Pesquisa Terapia Manual e Modalidades 17 de janeiro, 2022
van der Wal et al. (2020)

O Efeito do Tratamento Orofacial no Zumbido como Parte de um Programa Multidisciplinar

zumbido

Introdução

Todos nós já sentimos tinnitus em algum momento, provavelmente depois de ouvir ruídos altos ou quando regressamos a casa depois de um evento ruidoso. O zumbido pode ter várias causas, embora possa ser influenciado por alterações somatossensoriais da coluna cervical e da área temporomandibular. A presença de fibras de ligação entre a mandíbula e o pescoço com o núcleo coclear dorsal explica a relação. A entrada somatossensorial alterada da mandíbula engloba a disfunção da articulação temporomandibular e dos músculos e hábitos parafuncionais orais como o bruxismo. De acordo com estudos de prevalência, o zumbido ocorre em 30-64% dos pacientes com desordens temporomandibulares. Estudos anteriores mostraram efeitos positivos do tratamento de fisioterapia orofacial nas queixas de zumbido, mas foram muitas vezes caracterizados por um elevado risco de viés. Portanto, este estudo conduziu um ensaio clínico randomizado e teve como objetivo minimizar o risco de viés.

 

Métodos

Foi realizado um ensaio aleatório controlado com um desenho de tratamento diferido. Os pacientes com zumbido subjetivo crónico moderado a grave, caracterizado por uma pontuação no Índice Funcional do Zumbido (TFI) entre 25 e 90, estável durante pelo menos 3 meses, foram recrutados numa clínica terciária de zumbido. Para além disso, os pacientes também tinham de ter uma desordem temporomandibular ou apresentar hábitos parafuncionais orais.

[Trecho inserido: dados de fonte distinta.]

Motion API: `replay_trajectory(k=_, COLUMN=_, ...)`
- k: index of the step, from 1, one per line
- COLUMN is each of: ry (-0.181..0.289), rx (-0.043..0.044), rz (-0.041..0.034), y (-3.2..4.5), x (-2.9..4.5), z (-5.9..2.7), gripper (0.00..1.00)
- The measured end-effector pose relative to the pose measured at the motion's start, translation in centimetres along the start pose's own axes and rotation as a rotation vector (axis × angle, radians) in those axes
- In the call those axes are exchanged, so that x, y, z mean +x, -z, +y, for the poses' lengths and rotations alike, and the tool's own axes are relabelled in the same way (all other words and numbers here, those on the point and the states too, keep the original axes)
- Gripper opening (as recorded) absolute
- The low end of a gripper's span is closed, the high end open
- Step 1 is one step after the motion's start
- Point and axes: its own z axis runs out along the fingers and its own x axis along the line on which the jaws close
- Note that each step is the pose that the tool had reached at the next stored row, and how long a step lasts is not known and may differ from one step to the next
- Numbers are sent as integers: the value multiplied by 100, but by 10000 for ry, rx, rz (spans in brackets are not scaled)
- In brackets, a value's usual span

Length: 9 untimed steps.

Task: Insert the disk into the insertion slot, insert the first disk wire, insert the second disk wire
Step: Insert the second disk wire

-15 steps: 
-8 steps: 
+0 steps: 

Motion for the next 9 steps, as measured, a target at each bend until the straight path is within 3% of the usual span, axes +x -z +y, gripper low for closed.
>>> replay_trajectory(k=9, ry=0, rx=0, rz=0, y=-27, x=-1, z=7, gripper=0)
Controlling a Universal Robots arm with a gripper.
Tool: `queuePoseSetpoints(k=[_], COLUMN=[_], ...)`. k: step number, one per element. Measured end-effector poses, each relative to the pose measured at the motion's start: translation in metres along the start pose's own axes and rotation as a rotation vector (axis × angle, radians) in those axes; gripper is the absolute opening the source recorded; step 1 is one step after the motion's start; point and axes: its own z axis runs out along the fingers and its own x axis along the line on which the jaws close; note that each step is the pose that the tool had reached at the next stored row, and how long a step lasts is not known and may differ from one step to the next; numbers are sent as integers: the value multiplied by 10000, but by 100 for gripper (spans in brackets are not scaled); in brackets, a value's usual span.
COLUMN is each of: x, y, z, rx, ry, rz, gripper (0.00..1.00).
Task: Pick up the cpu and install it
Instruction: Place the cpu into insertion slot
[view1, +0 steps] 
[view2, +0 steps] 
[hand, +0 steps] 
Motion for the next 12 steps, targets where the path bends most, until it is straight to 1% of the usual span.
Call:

Todos os pacientes receberam aconselhamento e informação sobre o seu tinnitus antes de qualquer outro tratamento. O tratamento de fisioterapia orofacial consistiu em massagem dos músculos mastigatórios; exercícios de alongamento; terapia de relaxamento, aconselhamento sobre reversão de hábitos bucais, bruxismo, higiene do sono, conselhos sobre estilo de vida e biofeedback. Se os pacientes estivessem a ranger os dentes, era-lhes fornecida uma tala oclusal. Foram acrescentadas mobilizações e exercícios para a coluna cervical se os doentes tivessem problemas coexistentes na coluna cervical.

Os pacientes foram distribuídos aleatoriamente pelo grupo de tratamento orofacial precoce ou tardio. Os doentes do grupo precoce iniciaram a fisioterapia entre as semanas 0 e 9, enquanto o grupo retardado começou com uma abordagem de esperar para ver durante o mesmo período e iniciou o tratamento de fisioterapia orofacial entre as semanas 9 e 18. Este período de tempo foi o período de acompanhamento do grupo de fisioterapia precoce. As semanas 18 a 27 serviram de acompanhamento para o grupo de fisioterapia tardia. Foram permitidas no máximo 18 sessões durante o período de 9 semanas.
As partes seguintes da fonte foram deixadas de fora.